**Task brief**
Without the pictures, write out all the lines below exactly as they appear.

**Dataset**
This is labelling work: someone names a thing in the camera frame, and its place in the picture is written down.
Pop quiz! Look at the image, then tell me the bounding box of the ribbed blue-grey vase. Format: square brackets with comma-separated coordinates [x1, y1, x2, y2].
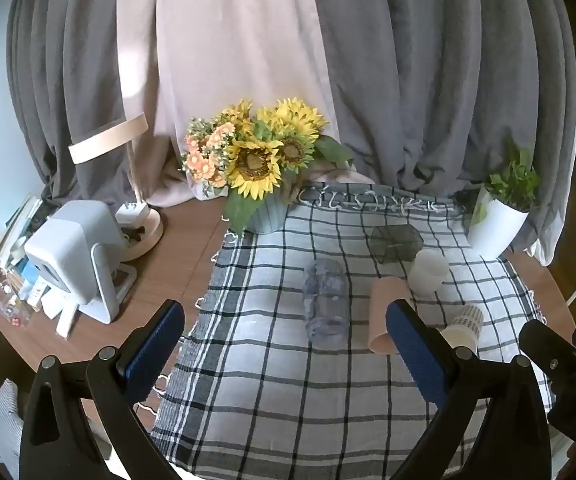
[242, 194, 295, 236]

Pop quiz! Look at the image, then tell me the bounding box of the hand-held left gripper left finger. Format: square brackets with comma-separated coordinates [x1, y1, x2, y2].
[19, 299, 189, 480]

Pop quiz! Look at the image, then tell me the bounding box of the white plant pot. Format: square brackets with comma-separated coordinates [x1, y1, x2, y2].
[467, 184, 530, 260]

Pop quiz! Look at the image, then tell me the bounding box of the white cup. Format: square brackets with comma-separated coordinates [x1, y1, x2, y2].
[407, 249, 450, 296]

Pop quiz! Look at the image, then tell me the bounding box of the sunflower bouquet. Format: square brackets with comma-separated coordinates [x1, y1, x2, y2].
[181, 97, 354, 236]

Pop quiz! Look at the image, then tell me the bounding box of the pink cup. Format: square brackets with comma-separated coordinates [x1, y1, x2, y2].
[367, 277, 417, 355]

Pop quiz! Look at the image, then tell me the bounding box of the checked cloth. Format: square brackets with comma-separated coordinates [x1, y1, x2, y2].
[150, 182, 557, 477]

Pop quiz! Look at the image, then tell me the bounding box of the stack of books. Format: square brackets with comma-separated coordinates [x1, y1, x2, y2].
[0, 192, 49, 311]

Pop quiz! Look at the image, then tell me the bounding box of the green potted plant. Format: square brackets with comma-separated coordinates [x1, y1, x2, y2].
[470, 147, 542, 226]

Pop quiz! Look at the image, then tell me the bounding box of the pale pink curtain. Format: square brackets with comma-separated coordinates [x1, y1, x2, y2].
[116, 0, 376, 209]

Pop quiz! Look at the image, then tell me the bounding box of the striped cushion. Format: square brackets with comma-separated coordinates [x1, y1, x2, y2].
[0, 378, 24, 479]

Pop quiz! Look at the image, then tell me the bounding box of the white box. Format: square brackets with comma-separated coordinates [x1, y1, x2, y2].
[42, 292, 77, 339]

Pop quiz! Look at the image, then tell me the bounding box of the grey curtain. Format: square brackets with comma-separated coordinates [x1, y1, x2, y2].
[307, 0, 576, 267]
[6, 0, 159, 207]

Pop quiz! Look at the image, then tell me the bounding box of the white projector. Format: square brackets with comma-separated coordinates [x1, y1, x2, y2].
[23, 199, 138, 325]

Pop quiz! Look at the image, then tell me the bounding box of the patterned paper cup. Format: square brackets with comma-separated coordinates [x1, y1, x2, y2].
[440, 303, 485, 356]

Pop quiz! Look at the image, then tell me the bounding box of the white charger plug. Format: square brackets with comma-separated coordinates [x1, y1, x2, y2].
[114, 201, 149, 229]

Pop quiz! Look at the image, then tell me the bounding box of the white desk lamp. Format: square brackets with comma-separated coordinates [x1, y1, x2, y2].
[68, 112, 165, 263]

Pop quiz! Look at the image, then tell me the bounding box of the dark glass cup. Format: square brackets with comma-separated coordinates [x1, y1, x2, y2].
[370, 224, 424, 265]

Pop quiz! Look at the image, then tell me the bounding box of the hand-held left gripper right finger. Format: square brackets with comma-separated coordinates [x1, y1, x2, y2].
[385, 300, 554, 480]

**Answer to the problem**
This is labelling work: someone names a thing in the camera frame, and its place in the picture is written down.
Pop quiz! Look at the image, then tell me the bounding box of the ribbed blue-grey vase. Format: square brackets with comma-separated coordinates [x1, y1, x2, y2].
[242, 194, 295, 236]

Pop quiz! Look at the image, then tell me the bounding box of the hand-held left gripper left finger. Format: square brackets with comma-separated coordinates [x1, y1, x2, y2].
[19, 299, 189, 480]

Pop quiz! Look at the image, then tell me the bounding box of the white plant pot. Format: square brackets with comma-separated coordinates [x1, y1, x2, y2].
[467, 184, 530, 260]

Pop quiz! Look at the image, then tell me the bounding box of the white cup. Format: square brackets with comma-separated coordinates [x1, y1, x2, y2].
[407, 249, 450, 296]

Pop quiz! Look at the image, then tell me the bounding box of the sunflower bouquet. Format: square brackets with comma-separated coordinates [x1, y1, x2, y2].
[181, 97, 354, 236]

Pop quiz! Look at the image, then tell me the bounding box of the pink cup. Format: square brackets with comma-separated coordinates [x1, y1, x2, y2].
[367, 277, 417, 355]

Pop quiz! Look at the image, then tell me the bounding box of the checked cloth. Format: square brackets with comma-separated coordinates [x1, y1, x2, y2].
[150, 182, 557, 477]

Pop quiz! Look at the image, then tell me the bounding box of the stack of books. Format: square brackets with comma-separated coordinates [x1, y1, x2, y2].
[0, 192, 49, 311]

Pop quiz! Look at the image, then tell me the bounding box of the green potted plant. Format: square brackets with comma-separated coordinates [x1, y1, x2, y2].
[470, 147, 542, 226]

Pop quiz! Look at the image, then tell me the bounding box of the pale pink curtain. Format: square brackets with comma-separated coordinates [x1, y1, x2, y2].
[116, 0, 376, 209]

Pop quiz! Look at the image, then tell me the bounding box of the striped cushion. Format: square brackets with comma-separated coordinates [x1, y1, x2, y2].
[0, 378, 24, 479]

Pop quiz! Look at the image, then tell me the bounding box of the white box. Format: square brackets with comma-separated coordinates [x1, y1, x2, y2].
[42, 292, 77, 339]

Pop quiz! Look at the image, then tell me the bounding box of the grey curtain. Format: square brackets with comma-separated coordinates [x1, y1, x2, y2].
[307, 0, 576, 267]
[6, 0, 159, 207]

Pop quiz! Look at the image, then tell me the bounding box of the white projector. Format: square brackets with comma-separated coordinates [x1, y1, x2, y2].
[23, 199, 138, 325]

Pop quiz! Look at the image, then tell me the bounding box of the patterned paper cup. Format: square brackets with comma-separated coordinates [x1, y1, x2, y2].
[440, 303, 485, 356]

Pop quiz! Look at the image, then tell me the bounding box of the white charger plug. Format: square brackets with comma-separated coordinates [x1, y1, x2, y2].
[114, 201, 149, 229]

Pop quiz! Look at the image, then tell me the bounding box of the white desk lamp. Format: square brackets with comma-separated coordinates [x1, y1, x2, y2].
[68, 112, 165, 263]

Pop quiz! Look at the image, then tell me the bounding box of the dark glass cup. Format: square brackets with comma-separated coordinates [x1, y1, x2, y2].
[370, 224, 424, 265]

Pop quiz! Look at the image, then tell me the bounding box of the hand-held left gripper right finger. Format: square brackets with comma-separated coordinates [x1, y1, x2, y2].
[385, 300, 554, 480]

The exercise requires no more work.